WORK REQUEST: Where the string "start" appears in a line of the material below, copy that line.

COLLECTED MATERIAL:
- Opening Delimiter -
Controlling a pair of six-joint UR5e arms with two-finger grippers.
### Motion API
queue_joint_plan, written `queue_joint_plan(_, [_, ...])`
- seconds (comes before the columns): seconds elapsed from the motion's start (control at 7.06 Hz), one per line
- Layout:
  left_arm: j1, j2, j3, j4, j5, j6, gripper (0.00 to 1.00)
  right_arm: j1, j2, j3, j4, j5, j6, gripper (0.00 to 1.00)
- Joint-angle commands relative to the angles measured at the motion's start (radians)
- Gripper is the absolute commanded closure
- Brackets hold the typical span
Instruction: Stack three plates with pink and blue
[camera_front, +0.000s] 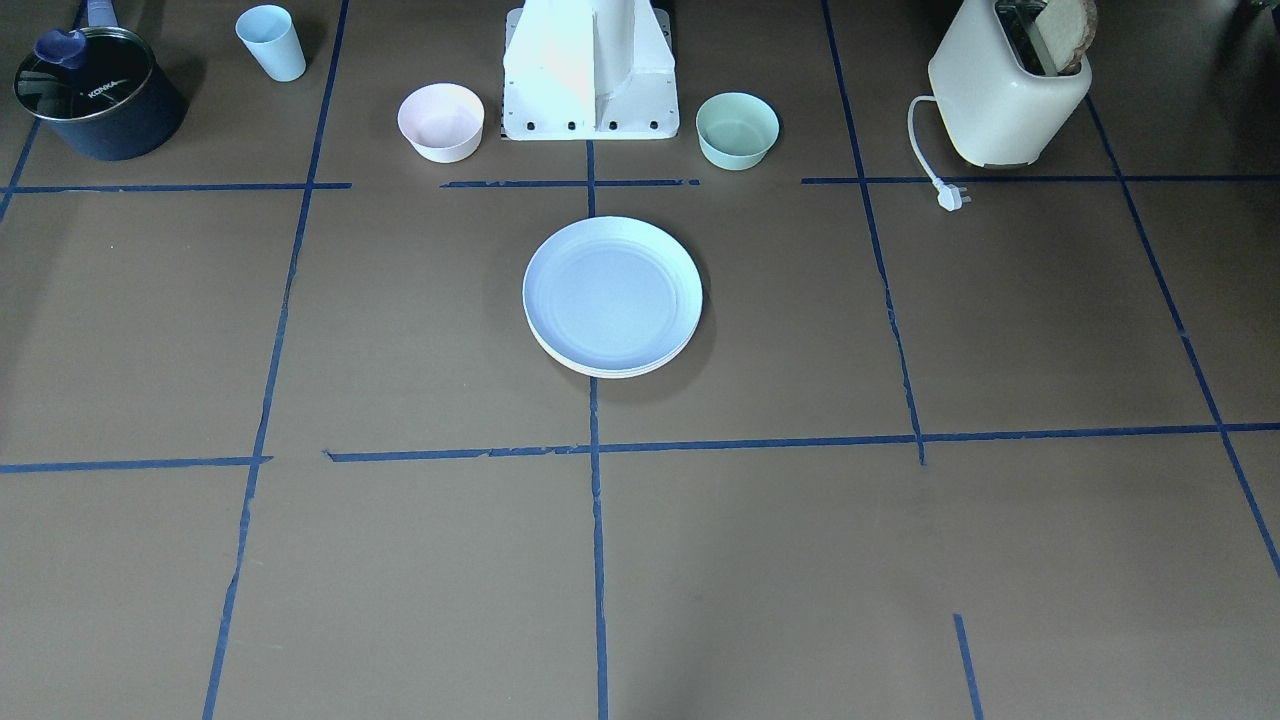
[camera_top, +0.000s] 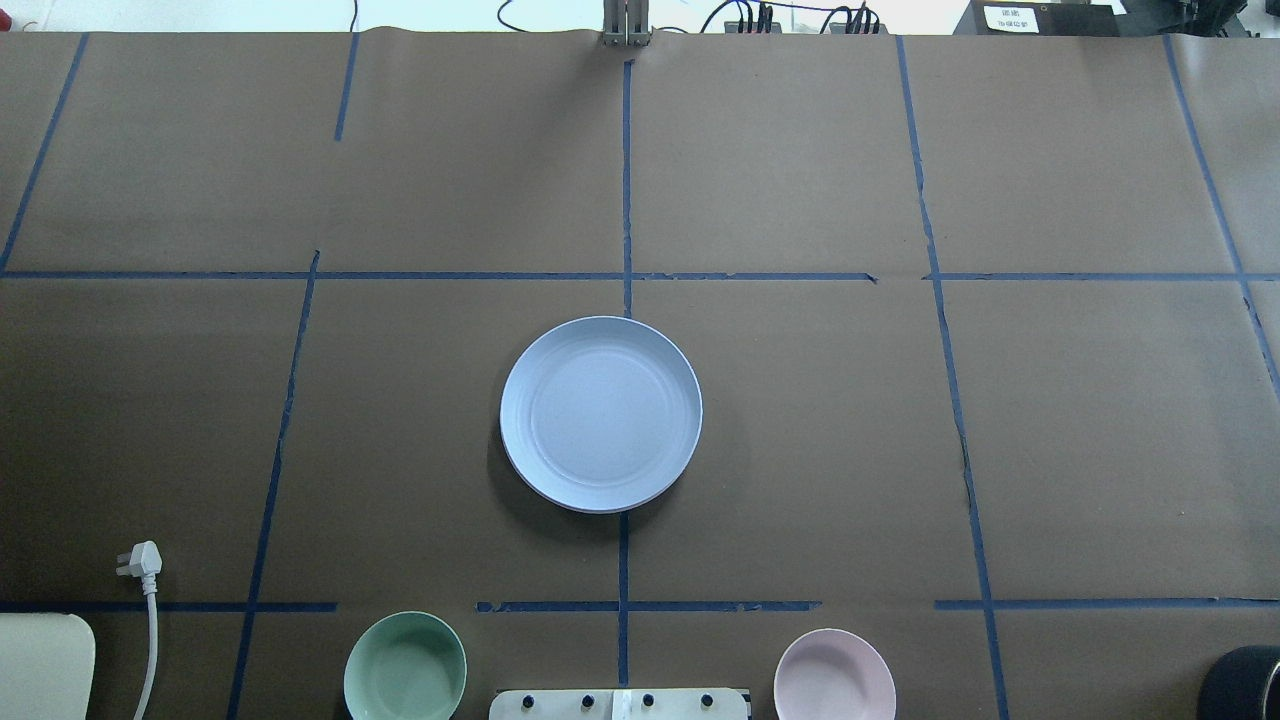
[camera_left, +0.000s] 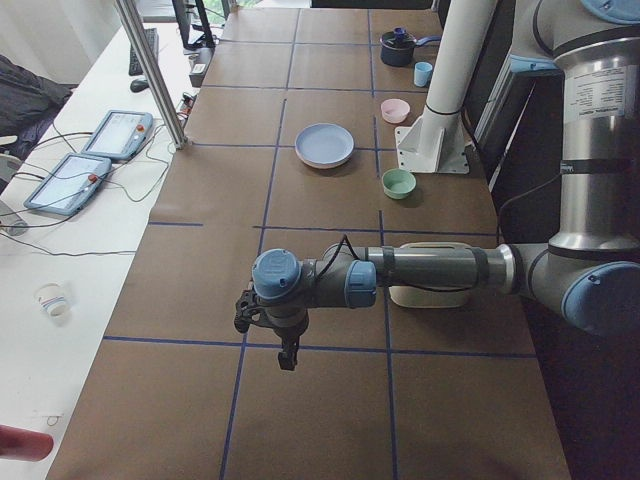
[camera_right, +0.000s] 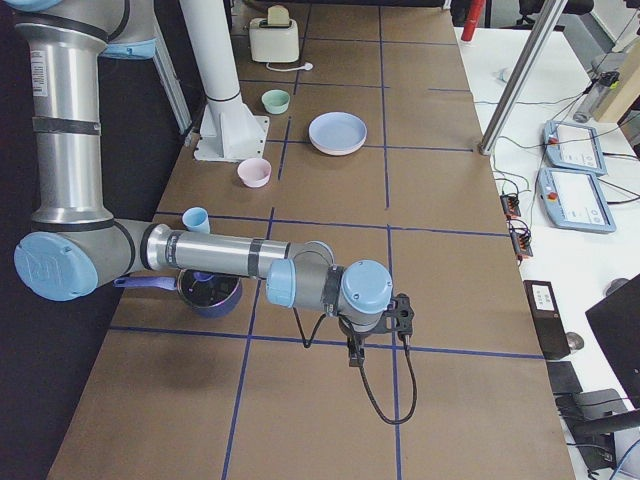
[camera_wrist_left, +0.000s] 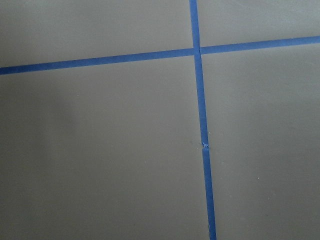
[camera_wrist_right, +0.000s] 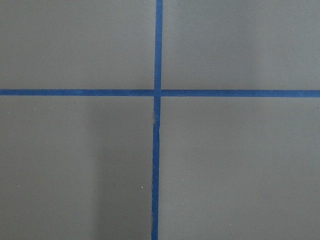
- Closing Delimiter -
EXERCISE SOLUTION:
- seconds (comes before the columns): seconds elapsed from the motion's start (control at 7.06 Hz), one per line
- Joint-angle commands relative to the angles measured at the motion's start (radians)

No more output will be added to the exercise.